Your task: Below is some material. Set down exactly the line where "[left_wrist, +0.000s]" appears and all lines after it, and stop at the last line.
--------------------------------
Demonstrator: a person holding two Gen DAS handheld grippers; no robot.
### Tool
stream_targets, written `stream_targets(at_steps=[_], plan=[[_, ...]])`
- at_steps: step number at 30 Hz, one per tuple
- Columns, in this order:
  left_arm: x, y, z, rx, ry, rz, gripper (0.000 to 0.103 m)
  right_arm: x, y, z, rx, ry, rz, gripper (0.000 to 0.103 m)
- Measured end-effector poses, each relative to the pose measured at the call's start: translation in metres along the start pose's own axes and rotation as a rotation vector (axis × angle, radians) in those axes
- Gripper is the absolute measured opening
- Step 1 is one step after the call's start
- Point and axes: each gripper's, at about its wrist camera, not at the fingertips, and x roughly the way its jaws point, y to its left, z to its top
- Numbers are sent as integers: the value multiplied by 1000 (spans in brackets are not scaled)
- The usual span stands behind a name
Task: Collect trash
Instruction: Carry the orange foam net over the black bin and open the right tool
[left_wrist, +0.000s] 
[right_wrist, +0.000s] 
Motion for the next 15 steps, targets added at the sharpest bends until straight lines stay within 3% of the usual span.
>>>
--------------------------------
Solution for this task:
[left_wrist, +0.000s] 
[right_wrist, +0.000s] 
Motion for the next 15 steps, targets added at the sharpest bends until straight lines stay within 3% of the usual span.
>>>

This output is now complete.